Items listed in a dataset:
Content starts
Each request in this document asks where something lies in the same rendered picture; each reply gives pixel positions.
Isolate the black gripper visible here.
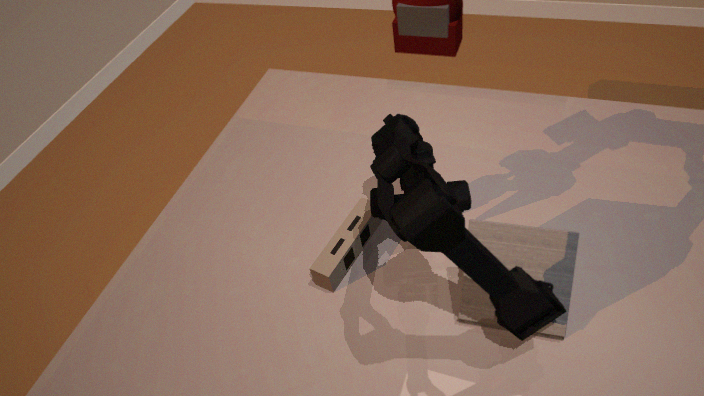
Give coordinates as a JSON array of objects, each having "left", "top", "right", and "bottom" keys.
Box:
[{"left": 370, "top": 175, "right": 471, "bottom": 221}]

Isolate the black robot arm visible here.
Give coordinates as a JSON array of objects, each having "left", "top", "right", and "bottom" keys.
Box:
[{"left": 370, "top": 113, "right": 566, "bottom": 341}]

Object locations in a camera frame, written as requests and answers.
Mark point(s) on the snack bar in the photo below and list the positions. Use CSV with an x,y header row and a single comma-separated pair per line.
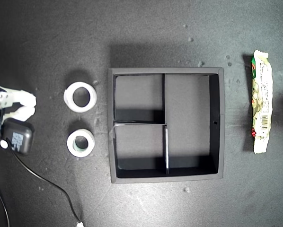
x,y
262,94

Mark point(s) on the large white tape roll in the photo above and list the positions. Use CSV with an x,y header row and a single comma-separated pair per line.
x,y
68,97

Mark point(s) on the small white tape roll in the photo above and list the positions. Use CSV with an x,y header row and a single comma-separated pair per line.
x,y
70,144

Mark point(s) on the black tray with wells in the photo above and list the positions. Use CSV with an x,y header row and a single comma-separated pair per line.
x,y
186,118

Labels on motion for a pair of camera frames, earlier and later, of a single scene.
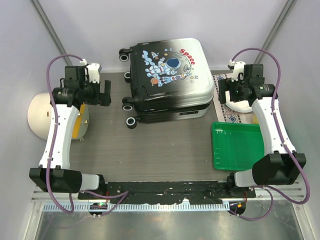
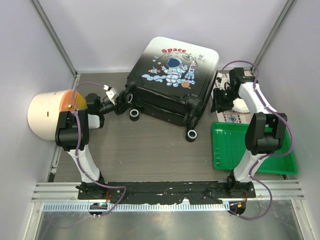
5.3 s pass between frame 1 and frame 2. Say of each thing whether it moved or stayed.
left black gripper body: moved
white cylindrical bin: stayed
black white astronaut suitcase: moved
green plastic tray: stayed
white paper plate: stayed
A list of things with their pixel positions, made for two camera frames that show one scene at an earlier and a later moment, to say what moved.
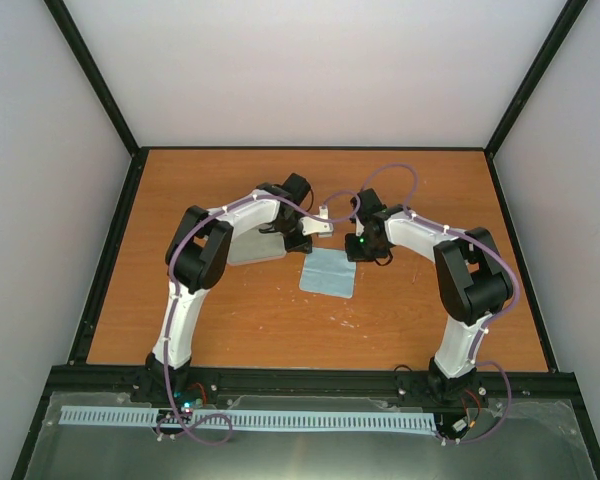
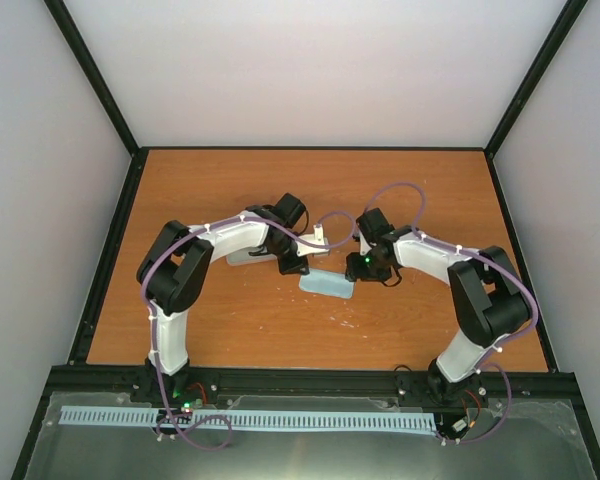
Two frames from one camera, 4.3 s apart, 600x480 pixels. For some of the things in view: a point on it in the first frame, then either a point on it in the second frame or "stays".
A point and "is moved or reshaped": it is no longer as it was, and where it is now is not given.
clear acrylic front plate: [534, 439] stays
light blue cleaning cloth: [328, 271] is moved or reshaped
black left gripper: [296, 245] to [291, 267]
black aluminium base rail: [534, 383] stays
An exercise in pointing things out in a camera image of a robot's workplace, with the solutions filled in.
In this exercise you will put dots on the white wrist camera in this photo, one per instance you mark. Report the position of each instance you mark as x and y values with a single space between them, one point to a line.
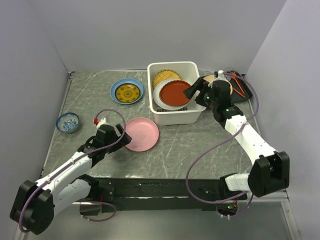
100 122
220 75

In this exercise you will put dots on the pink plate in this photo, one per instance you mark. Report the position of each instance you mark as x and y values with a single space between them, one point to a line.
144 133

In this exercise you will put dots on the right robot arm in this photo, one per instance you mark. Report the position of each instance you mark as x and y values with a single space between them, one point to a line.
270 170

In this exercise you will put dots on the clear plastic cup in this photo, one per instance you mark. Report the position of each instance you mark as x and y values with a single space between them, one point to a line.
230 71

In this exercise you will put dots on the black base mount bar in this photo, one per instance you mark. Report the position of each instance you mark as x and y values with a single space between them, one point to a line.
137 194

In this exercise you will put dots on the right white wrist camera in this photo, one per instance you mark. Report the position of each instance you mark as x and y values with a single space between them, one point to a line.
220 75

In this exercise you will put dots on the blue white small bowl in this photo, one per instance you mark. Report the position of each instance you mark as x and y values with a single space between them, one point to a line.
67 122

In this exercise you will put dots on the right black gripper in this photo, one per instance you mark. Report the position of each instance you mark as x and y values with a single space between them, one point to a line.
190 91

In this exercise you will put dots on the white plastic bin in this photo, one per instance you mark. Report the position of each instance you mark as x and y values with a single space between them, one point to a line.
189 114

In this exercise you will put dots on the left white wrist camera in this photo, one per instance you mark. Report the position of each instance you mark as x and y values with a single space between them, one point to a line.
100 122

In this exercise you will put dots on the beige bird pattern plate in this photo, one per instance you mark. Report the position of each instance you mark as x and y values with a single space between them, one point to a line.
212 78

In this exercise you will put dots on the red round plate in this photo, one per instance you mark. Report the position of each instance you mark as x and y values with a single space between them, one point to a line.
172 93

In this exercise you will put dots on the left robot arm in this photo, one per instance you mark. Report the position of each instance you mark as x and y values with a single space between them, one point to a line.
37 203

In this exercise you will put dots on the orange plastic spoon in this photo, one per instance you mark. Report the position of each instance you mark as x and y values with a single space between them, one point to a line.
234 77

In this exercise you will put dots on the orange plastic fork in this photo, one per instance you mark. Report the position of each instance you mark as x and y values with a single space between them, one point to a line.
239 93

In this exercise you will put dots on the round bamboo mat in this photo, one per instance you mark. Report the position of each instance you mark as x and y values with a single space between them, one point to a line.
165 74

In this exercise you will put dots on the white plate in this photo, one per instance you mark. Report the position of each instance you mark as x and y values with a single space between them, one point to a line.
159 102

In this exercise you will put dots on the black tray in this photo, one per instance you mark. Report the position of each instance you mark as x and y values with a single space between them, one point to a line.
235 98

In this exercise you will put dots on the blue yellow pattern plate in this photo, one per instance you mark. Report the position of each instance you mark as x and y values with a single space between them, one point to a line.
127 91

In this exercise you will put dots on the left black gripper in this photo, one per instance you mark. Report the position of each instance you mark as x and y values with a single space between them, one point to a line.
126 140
Content ends
Content starts
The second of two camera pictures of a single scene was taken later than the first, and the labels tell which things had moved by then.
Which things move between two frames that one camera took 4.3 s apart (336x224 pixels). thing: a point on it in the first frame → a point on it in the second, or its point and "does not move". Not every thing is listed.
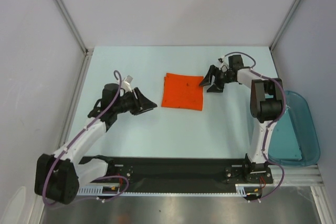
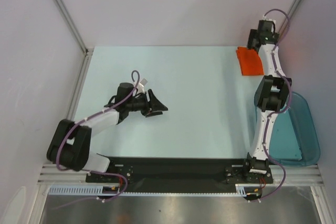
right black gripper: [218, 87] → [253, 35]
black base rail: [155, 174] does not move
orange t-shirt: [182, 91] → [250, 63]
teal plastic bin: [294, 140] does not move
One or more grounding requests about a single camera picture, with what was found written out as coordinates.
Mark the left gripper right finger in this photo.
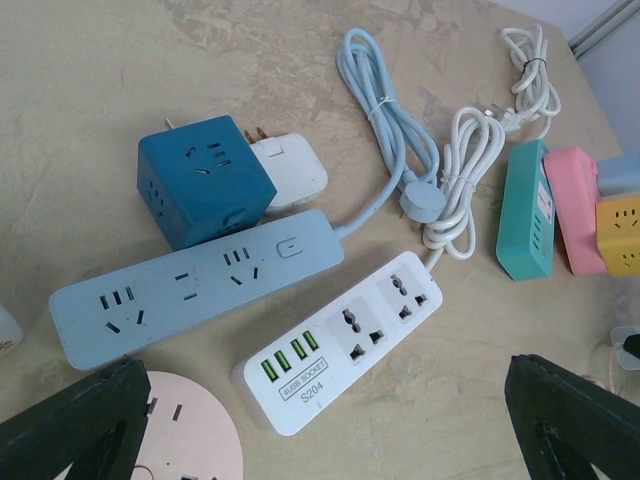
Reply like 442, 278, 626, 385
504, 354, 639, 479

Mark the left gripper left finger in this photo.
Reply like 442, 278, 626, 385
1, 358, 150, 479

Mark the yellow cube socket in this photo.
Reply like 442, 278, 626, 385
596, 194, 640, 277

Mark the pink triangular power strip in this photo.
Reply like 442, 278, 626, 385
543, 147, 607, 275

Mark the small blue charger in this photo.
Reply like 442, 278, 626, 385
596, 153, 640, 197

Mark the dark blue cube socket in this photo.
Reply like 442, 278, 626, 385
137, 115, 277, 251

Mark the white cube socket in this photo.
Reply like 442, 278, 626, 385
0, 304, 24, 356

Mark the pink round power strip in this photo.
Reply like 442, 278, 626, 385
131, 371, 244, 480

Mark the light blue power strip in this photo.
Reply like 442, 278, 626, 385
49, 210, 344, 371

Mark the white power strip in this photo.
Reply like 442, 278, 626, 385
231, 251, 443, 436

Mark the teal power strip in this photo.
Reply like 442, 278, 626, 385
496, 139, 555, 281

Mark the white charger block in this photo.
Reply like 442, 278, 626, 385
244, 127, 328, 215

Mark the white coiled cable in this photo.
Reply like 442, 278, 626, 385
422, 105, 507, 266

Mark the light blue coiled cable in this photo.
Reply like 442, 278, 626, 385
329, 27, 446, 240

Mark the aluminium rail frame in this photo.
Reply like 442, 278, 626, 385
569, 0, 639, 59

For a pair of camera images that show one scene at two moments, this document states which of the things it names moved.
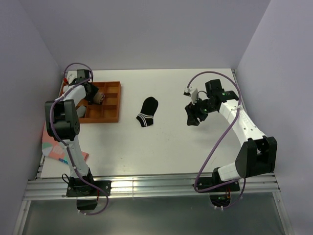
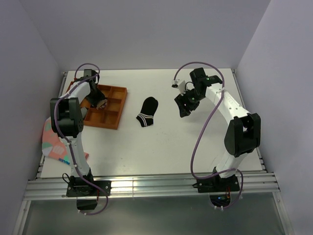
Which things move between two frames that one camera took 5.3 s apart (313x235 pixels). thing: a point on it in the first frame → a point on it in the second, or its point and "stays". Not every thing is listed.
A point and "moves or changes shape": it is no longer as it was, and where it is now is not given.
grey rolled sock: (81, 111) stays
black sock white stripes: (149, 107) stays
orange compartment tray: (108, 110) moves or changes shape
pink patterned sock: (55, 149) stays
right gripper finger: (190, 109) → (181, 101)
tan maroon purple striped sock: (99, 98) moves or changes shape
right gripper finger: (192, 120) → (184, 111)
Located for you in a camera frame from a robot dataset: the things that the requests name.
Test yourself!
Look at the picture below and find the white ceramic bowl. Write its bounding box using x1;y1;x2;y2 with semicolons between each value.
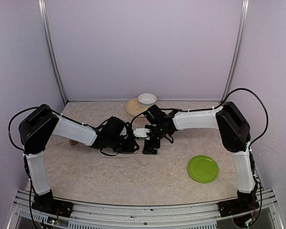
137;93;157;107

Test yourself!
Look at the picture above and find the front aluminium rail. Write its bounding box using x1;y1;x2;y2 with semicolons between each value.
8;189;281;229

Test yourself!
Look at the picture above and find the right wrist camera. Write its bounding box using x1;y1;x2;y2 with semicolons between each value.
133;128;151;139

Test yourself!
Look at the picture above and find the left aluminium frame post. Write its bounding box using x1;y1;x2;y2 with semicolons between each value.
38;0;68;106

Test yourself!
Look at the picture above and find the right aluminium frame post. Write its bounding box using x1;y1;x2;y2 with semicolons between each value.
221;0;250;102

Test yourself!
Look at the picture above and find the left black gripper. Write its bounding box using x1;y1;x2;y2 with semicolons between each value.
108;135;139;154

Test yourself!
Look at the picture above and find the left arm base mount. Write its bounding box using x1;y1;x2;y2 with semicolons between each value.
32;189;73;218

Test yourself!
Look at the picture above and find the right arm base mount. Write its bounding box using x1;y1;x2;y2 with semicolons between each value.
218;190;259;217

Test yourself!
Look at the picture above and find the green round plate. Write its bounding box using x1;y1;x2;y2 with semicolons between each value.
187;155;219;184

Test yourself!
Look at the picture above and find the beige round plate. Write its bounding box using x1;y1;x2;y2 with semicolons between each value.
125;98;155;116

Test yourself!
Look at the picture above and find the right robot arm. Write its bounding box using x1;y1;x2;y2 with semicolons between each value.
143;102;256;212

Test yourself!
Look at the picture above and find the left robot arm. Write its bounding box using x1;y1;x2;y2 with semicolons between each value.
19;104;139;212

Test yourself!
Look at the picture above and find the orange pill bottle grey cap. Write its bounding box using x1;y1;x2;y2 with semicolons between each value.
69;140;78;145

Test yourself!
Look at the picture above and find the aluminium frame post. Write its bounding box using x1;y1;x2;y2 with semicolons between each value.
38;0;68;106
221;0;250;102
Content ends
Required work: In the lines above, spot each one that contains the word "earlier" and copy it.

Solution for this exercise:
Labels on motion for a pair of camera frames, earlier and later, of a single scene.
A list of things with their pixel positions, made for two camera frames that show one scene at an earlier and a later moment, to say what moved.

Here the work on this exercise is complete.